WHAT IS BEING ASKED =>
Leave out the pictures and retype, exactly, the lines below from the line with "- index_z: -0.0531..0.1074" up to and including the line with "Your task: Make", nothing more.
◆ ◆ ◆
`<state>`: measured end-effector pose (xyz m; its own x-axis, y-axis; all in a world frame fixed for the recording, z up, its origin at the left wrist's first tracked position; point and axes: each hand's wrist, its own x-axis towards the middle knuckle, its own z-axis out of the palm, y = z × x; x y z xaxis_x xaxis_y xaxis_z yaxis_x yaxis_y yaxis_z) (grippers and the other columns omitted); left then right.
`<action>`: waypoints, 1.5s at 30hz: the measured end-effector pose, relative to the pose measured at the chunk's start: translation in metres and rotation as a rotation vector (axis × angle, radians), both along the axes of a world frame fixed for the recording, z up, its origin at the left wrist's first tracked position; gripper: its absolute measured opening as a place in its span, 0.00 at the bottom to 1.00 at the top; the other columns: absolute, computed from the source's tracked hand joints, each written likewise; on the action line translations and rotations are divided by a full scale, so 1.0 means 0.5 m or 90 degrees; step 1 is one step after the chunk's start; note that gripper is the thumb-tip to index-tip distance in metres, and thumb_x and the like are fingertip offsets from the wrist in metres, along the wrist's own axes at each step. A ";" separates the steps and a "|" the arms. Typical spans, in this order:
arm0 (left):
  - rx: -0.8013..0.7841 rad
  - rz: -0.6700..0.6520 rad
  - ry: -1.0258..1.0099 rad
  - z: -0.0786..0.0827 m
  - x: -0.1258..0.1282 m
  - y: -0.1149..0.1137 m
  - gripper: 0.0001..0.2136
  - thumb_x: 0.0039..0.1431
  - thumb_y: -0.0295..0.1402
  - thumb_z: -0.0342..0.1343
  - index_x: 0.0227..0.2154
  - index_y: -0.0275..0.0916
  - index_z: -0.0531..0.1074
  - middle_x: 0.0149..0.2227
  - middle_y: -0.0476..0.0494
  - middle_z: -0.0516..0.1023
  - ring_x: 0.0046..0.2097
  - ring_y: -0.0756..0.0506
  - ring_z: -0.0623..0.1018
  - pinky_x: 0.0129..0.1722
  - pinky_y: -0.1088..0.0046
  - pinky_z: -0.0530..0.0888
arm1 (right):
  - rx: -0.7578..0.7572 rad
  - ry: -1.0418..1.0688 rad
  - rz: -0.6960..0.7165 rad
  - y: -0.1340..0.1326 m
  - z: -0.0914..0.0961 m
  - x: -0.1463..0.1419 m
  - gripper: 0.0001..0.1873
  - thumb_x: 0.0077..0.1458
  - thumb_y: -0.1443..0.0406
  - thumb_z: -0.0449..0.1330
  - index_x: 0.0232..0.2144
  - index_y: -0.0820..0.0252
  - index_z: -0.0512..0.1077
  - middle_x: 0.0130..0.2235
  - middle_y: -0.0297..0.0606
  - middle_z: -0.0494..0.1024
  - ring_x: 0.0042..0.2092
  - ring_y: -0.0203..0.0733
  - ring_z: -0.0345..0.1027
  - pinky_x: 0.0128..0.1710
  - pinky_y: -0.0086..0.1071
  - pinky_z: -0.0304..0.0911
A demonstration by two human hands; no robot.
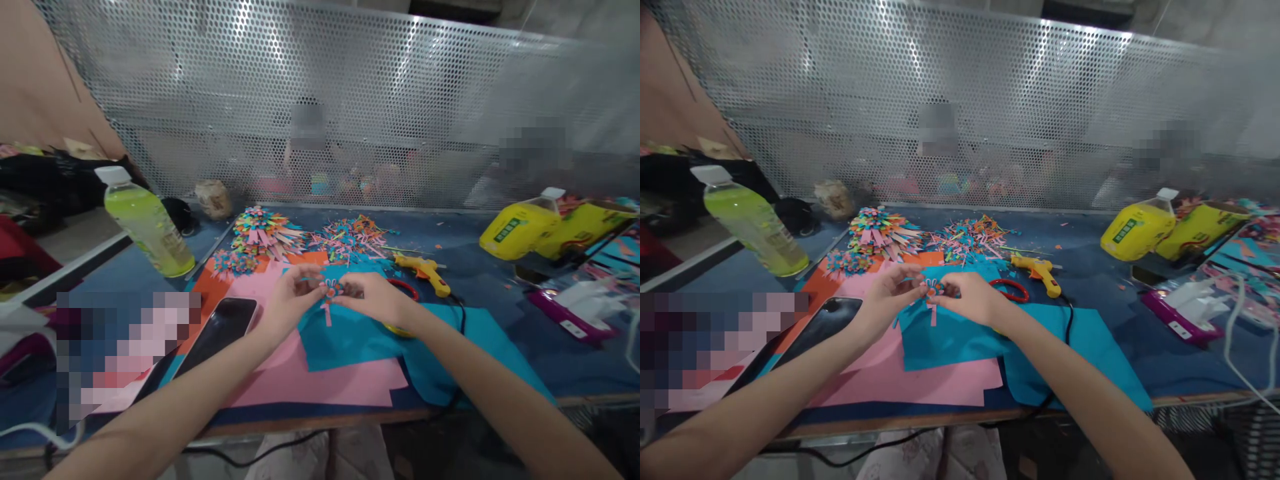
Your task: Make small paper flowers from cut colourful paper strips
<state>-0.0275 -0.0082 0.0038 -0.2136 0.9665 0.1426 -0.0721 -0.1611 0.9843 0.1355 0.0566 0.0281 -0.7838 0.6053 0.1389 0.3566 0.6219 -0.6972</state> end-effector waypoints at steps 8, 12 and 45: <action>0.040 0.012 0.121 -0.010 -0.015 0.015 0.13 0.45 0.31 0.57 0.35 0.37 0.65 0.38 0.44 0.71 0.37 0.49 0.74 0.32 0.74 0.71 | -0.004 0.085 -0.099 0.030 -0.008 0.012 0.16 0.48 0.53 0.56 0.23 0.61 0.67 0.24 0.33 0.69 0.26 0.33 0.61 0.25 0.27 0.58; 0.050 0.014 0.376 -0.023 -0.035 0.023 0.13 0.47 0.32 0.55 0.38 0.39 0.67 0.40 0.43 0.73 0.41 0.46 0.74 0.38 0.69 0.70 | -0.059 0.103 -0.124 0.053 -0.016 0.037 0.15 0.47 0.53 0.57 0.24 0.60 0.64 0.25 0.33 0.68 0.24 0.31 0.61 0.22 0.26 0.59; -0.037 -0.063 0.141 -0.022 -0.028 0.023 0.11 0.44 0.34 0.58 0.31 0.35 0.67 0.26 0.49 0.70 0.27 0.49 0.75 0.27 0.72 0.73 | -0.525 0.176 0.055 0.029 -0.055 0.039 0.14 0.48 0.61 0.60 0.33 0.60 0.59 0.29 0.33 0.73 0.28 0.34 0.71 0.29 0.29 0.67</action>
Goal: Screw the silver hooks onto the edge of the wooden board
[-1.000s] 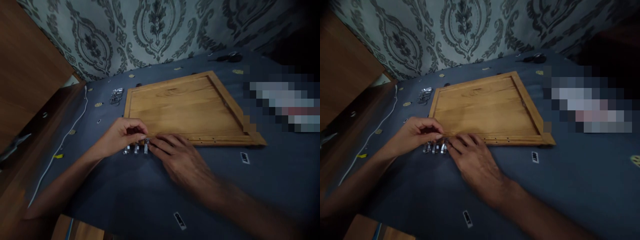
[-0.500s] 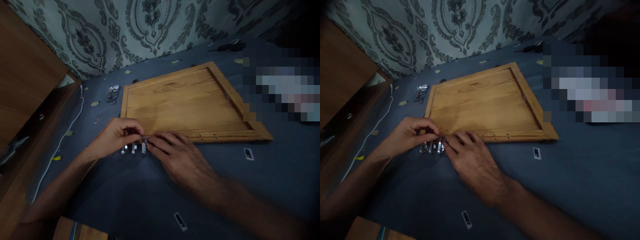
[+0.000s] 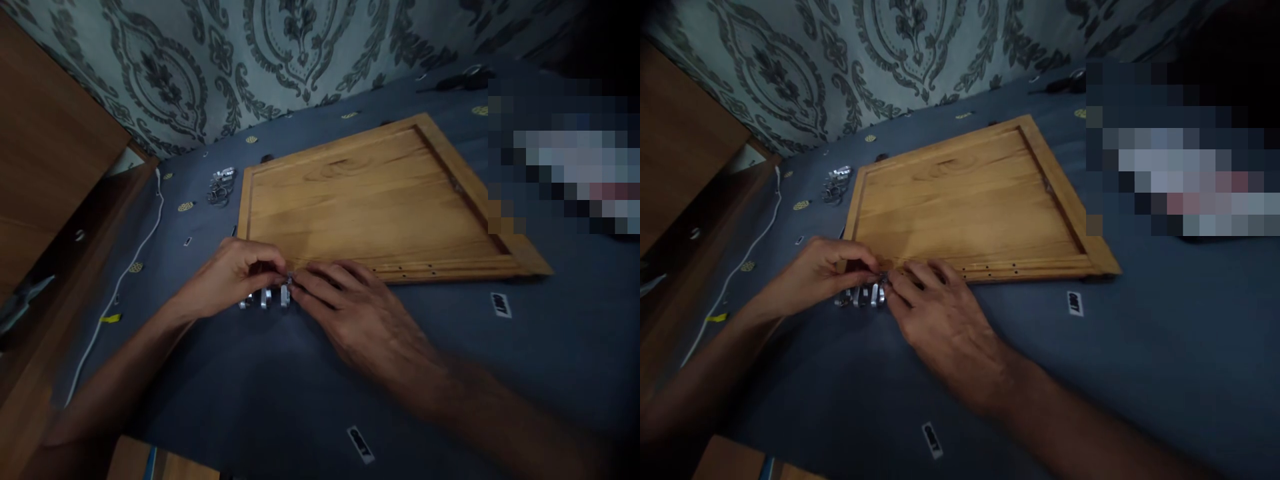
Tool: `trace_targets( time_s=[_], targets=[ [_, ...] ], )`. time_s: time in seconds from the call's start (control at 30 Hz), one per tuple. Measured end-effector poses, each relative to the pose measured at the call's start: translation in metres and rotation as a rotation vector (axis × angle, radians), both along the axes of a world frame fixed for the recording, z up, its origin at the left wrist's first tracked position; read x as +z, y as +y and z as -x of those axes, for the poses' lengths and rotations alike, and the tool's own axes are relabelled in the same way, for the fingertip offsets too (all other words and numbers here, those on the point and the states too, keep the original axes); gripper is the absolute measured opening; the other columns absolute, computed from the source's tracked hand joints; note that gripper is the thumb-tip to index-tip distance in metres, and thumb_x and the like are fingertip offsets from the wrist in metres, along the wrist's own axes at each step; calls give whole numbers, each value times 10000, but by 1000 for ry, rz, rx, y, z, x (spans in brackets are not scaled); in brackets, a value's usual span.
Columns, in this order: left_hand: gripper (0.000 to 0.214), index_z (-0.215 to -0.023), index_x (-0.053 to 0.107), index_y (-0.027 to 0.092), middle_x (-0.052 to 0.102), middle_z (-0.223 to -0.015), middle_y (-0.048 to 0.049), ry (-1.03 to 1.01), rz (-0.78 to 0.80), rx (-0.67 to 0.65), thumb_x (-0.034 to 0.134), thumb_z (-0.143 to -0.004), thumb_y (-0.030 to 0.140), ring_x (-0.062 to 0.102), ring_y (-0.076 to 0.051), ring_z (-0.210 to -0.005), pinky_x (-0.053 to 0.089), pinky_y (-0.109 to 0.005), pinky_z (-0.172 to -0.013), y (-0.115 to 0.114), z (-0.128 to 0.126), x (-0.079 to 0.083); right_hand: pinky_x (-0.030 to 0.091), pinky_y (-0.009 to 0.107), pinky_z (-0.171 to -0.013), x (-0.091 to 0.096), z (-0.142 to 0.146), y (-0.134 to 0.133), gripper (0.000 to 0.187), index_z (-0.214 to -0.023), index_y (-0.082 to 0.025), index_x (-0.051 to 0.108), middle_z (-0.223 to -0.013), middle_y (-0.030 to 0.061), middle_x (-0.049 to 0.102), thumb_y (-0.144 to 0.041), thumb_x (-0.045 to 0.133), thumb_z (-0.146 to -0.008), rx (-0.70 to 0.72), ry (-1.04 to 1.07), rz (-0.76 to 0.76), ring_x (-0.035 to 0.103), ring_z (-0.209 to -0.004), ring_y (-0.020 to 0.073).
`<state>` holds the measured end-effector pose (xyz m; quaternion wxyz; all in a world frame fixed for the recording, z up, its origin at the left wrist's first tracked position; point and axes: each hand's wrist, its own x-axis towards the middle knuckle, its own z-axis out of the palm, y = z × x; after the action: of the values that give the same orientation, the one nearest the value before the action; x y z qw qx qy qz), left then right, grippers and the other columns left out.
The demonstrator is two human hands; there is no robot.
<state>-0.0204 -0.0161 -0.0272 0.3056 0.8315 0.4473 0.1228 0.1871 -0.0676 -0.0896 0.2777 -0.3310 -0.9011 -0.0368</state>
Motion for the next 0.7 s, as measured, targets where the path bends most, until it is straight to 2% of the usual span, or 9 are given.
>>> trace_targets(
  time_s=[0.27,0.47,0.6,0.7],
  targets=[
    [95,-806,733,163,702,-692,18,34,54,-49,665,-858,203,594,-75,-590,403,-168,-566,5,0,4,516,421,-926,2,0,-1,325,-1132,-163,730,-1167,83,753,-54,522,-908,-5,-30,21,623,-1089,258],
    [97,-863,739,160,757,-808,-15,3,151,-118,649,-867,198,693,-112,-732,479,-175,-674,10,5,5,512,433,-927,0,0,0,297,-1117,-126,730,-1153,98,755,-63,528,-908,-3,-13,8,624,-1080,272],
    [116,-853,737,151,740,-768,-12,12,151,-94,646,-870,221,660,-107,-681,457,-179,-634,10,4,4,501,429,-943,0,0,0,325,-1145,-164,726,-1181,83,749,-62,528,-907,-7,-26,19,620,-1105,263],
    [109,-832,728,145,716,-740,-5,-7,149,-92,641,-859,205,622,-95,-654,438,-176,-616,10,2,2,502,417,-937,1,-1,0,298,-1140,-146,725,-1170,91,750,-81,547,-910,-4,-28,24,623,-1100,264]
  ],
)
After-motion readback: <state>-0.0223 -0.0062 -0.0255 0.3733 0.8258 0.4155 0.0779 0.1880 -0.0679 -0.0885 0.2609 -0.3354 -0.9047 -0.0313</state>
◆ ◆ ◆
ANSWER AREA =>
  - index_z: -0.0531..0.1074
  - middle_x: 0.0149..0.2227
  - middle_y: -0.0476..0.0494
  - middle_z: -0.0516..0.1023
  - ring_x: 0.0046..0.2097
  - ring_y: -0.0756..0.0506
  - ring_z: -0.0623..0.1018
  - pinky_x: 0.0129..0.1722
  - pinky_y: -0.1088..0.0046
  - pinky_z: -0.0530..0.0888
arm1 (right):
  - rx: -0.7578..0.7572 rad
  - ry: -1.0418..1.0688 rad
  - rz: -0.6960..0.7165 rad
  - y: -0.1340..0.1326 m
  - z: -0.0914..0.0961 m
  - x: -0.1463..0.1419 m
  - gripper: 0.0001..0.1873
  - thumb_x: 0.0077..0.1458
  - thumb_y: -0.1443..0.0406
  - thumb_z: -0.0449..0.1330
  - index_x: 0.0232..0.2144
  - index_y: -0.0820..0.0252
  - index_z: -0.0512..0.1077
  - middle_x: 0.0130..0.2235
  - middle_y: -0.0297..0.0606
  - middle_z: -0.0494..0.1024
  - ring_x: 0.0042..0.2092
  - ring_y: -0.0203..0.0733
  - ring_z: -0.0345..0.1027
  - pinky_x: 0.0128..0.1710
  - pinky_y: -0.0086..0.1071
  - pinky_z: -0.0304..0.0911
A demonstration by two human hands; no robot.
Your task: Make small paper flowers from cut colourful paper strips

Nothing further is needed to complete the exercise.